Records contained in a dataset:
______
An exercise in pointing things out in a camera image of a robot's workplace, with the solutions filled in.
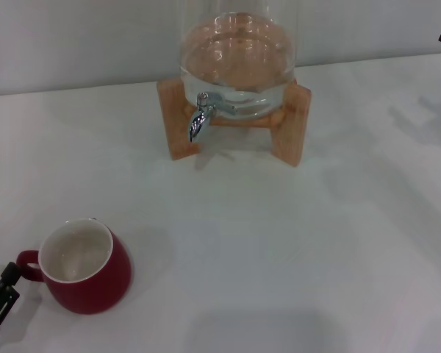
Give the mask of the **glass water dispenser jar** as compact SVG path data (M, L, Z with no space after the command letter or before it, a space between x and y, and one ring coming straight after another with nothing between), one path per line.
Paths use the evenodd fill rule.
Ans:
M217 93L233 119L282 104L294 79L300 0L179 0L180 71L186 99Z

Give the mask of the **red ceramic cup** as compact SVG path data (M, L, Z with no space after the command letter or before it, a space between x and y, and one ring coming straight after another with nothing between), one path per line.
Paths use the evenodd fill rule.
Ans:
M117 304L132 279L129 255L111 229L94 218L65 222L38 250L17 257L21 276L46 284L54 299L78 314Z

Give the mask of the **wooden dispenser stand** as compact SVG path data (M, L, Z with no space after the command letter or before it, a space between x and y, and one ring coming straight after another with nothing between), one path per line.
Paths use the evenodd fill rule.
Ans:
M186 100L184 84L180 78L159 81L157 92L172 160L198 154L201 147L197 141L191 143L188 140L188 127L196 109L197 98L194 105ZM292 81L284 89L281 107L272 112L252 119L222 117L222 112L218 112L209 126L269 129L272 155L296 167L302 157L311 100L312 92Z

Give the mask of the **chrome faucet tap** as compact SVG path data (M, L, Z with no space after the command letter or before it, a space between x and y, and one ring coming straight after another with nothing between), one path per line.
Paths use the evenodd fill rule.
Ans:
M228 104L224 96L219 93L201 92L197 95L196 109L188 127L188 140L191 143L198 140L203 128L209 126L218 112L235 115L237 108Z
______
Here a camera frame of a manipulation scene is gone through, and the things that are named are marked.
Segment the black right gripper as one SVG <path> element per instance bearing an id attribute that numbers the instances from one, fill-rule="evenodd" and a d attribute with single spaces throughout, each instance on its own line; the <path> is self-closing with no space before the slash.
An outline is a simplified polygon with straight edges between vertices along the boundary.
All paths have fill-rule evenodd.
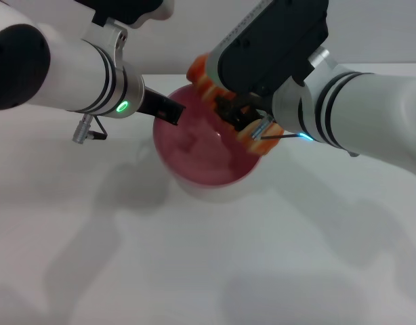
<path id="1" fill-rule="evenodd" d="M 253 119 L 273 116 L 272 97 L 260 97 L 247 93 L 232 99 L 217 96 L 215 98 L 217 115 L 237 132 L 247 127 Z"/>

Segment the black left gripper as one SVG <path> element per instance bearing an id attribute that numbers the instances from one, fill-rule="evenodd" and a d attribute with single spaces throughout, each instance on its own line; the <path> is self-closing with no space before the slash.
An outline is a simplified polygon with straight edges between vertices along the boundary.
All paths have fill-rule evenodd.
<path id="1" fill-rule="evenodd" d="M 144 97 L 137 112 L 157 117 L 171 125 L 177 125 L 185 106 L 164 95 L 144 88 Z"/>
______
Filter the records for lines containing the word "that" and copy each one.

Here a camera frame of a manipulation scene is gone through, and the things that are named are marked.
Segment the black right gripper as one SVG <path> element per instance bearing an id attribute that numbers the instances from one, fill-rule="evenodd" and a d attribute with single spaces throughout, each instance on its own line; the <path> is self-closing with no space before the slash.
Segment the black left gripper as one SVG <path> element per instance bearing an id attribute that numbers the instances from one, fill-rule="evenodd" and a d attribute with single spaces throughout, each instance on its own line; the <path> is self-closing with no space before the slash.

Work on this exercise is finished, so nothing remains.